◆ What needs to be done
Determine the number of lines in the listing below in which the word "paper" is present, and state it without comment.

◆ Source data
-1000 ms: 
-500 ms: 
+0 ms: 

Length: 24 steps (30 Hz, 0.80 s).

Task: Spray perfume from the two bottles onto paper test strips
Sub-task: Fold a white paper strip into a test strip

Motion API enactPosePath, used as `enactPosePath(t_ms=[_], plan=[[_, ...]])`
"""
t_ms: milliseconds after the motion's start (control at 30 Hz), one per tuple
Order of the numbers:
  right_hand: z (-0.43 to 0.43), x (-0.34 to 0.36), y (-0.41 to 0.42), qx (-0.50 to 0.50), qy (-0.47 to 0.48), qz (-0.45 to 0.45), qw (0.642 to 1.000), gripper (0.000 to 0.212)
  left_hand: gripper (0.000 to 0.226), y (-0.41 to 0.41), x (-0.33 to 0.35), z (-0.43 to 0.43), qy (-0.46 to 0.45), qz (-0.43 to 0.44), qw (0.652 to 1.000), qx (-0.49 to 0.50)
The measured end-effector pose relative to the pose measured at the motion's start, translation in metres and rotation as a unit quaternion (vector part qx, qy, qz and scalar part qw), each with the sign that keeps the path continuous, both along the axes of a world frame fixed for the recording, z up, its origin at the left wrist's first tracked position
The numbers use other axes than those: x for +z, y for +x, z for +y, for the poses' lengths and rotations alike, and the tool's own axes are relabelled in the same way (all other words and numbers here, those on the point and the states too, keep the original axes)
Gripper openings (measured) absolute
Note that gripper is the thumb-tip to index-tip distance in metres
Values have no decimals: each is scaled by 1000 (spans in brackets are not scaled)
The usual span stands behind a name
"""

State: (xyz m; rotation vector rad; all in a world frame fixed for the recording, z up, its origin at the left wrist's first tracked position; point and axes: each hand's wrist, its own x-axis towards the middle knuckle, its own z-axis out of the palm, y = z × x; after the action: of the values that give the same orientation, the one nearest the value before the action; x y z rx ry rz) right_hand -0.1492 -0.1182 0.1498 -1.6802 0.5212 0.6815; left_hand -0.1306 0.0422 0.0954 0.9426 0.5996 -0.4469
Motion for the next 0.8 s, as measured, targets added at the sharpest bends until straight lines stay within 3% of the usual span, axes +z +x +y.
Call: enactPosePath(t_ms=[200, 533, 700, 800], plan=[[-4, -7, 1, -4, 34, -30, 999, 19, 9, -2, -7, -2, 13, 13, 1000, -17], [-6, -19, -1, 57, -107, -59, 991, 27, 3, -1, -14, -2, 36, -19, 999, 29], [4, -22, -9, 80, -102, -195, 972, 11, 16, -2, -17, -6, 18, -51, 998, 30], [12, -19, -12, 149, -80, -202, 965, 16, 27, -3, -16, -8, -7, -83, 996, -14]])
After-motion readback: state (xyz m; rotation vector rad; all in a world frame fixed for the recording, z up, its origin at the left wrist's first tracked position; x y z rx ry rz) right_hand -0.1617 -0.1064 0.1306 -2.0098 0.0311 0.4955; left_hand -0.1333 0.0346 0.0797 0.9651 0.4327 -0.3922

◆ Expected output
2